Births at 30+ years are pretty common in Germany, at least with academic parents. Without hard evidence at my disposal, personal observation tells me that parents are younger:

- in rural areas and/or
- if they don't have an academic degree.

Concerning the degrees, our university systems lets most people earn their degree in their mid-twenties.
Actually, that's one of the things they found. People with degrees tend to have kids at an older age.
 

athos

First Post
I was 31 when my daughter was born in 1998.

My parents were 23 and 21 when I was born. I think it is a generational thing, people used to have kids earlier in life, my generation tended to wait until we were in our 30's and a bit more set.
 

Janx

Hero
Actually, that's one of the things they found. People with degrees tend to have kids at an older age.

Logically speaking yes.

Graduate HS at 17/18

+4 years college is 21/22

Get a few years into your career and you're already across the 25 line (where Auto Insurance cuts in half, and you can afford a house on your salary)

Heck, for some people along that track, it's hard enough to even meet people to get to the point of starting a family.

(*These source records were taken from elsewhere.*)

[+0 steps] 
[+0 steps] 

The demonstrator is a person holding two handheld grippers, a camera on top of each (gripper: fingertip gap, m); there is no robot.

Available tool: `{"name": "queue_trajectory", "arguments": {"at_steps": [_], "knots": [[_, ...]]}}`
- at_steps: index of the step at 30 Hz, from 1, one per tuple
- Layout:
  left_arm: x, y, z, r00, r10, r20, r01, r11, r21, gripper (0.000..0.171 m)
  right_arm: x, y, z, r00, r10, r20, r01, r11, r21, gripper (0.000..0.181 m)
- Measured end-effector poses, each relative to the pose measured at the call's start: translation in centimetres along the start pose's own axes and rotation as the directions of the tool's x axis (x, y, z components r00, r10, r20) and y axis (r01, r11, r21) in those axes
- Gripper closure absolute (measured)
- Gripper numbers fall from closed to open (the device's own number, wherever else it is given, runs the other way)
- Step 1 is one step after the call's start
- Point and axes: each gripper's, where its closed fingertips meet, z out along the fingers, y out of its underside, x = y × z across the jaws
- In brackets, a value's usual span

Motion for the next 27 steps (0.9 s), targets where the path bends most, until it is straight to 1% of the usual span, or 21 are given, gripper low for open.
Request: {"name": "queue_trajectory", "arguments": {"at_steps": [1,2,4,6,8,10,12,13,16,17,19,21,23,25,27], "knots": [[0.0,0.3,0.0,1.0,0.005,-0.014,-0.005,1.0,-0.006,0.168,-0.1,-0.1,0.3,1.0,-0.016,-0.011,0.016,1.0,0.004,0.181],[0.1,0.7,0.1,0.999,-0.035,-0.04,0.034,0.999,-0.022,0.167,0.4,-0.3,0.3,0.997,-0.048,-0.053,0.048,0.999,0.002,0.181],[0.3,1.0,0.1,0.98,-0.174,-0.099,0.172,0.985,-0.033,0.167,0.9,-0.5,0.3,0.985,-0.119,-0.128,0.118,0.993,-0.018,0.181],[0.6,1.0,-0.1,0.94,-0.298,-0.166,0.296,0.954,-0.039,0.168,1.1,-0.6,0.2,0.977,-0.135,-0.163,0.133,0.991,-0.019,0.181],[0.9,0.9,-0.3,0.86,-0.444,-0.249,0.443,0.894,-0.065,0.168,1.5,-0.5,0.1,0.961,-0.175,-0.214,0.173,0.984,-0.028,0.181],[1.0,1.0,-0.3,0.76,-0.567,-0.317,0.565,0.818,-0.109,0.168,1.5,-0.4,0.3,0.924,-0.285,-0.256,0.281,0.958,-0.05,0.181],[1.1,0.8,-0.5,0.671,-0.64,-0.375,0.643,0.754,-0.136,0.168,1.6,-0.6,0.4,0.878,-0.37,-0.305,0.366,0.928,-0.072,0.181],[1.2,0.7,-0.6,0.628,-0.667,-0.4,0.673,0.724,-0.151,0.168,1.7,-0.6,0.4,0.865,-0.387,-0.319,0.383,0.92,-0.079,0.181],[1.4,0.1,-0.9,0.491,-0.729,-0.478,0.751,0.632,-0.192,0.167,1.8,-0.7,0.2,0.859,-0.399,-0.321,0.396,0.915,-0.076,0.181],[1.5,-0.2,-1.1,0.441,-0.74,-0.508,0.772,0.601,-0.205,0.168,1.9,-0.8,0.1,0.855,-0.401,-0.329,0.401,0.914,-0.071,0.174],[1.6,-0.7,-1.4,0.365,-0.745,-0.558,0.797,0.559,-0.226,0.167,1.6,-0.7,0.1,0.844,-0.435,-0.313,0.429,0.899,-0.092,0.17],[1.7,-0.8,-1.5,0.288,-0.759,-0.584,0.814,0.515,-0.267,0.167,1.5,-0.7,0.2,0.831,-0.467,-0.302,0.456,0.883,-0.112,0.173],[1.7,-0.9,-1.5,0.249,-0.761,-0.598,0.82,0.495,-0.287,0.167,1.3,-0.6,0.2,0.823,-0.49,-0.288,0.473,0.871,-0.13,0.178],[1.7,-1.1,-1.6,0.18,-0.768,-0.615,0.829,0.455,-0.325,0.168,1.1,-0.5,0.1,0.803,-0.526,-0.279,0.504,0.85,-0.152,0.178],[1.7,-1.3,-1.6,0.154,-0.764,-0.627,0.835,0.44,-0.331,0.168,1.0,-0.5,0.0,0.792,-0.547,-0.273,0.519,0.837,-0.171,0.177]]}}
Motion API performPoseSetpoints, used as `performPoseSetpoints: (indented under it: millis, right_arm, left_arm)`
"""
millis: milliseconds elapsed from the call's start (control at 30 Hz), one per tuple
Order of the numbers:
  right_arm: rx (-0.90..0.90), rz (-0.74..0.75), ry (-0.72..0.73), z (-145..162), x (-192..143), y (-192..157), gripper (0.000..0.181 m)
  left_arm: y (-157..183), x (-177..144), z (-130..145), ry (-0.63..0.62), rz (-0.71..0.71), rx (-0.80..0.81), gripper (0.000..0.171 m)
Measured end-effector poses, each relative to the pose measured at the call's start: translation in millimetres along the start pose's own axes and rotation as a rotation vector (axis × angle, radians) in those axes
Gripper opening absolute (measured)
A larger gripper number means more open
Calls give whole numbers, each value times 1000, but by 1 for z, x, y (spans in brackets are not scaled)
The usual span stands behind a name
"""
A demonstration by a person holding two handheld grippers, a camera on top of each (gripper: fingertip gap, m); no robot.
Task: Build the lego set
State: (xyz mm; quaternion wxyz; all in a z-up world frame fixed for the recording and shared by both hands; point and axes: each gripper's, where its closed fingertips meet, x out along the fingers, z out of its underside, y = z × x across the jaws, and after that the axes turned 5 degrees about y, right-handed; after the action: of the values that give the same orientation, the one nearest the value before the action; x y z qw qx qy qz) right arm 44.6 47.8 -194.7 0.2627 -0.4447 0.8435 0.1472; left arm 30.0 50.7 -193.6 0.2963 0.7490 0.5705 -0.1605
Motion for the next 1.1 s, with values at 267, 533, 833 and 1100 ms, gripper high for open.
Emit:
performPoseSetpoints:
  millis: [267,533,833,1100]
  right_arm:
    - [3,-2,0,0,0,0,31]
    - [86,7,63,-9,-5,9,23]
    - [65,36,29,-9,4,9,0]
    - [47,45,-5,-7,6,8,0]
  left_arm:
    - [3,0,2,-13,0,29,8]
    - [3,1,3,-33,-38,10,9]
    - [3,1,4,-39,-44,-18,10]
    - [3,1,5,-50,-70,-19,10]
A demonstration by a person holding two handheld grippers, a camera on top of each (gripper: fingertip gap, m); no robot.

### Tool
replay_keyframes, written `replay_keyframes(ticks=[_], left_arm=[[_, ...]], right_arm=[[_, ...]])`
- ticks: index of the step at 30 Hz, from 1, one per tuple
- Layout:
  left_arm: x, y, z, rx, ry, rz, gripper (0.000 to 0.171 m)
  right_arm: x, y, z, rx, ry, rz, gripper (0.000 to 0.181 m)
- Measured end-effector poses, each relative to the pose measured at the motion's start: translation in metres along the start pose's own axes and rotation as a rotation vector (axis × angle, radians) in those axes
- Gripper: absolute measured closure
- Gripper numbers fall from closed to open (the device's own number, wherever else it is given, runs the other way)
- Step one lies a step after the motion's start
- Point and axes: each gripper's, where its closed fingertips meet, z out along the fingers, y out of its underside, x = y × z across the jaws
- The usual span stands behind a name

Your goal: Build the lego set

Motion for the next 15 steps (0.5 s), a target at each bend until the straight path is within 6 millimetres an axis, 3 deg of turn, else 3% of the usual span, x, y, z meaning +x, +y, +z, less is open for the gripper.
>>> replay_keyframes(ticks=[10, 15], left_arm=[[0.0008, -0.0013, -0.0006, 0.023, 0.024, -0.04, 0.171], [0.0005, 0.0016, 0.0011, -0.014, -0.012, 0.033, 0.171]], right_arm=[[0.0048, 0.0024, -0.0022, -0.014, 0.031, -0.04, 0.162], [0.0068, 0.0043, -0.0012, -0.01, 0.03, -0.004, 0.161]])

For anybody on that track, having kids would seriously impair it. It is tactically best to avoid them until you're past college and in your first job decently.

For those not on that track, having kids early means being done with them by the time you're 40 or so. That's a nice perk. it also means being alive to see your grandkids (and possibly great grandkids).

One lament from a respected HS teacher I heard was that his dad had him late in life and didn't live to see his grand kid. In turn, this teacher died while his own son was in HS because he too didn't start a family until late in life.

In more personal and serious terms, my wife and I have spent the last year and considerable money to start a family, as we weren't interested in having kids until now. At 38/40 respectively, that delay has cost at least a third of my retirement fund, and if our current IVF is successful, I'll be 58 when the kid graduates HS. As my parents didn't cross the 60 line, you can imagine that we're cutting things close.

Unfortunately for women, stuff changes in their body after 30, and while waiting may be a decent economic decision initially, waiting too long creates new risks and expense. My wallet and I would have loved it if "just keep trying" was a viable option.

So, from my own experience, I expect people on the education track to wait. But they probably need to be cranking out any kids they want before 30 to avoid biological complications. Thats probably tough for some people (like me) who either don't know what they want, not in a position to get it, or change their mind later in life.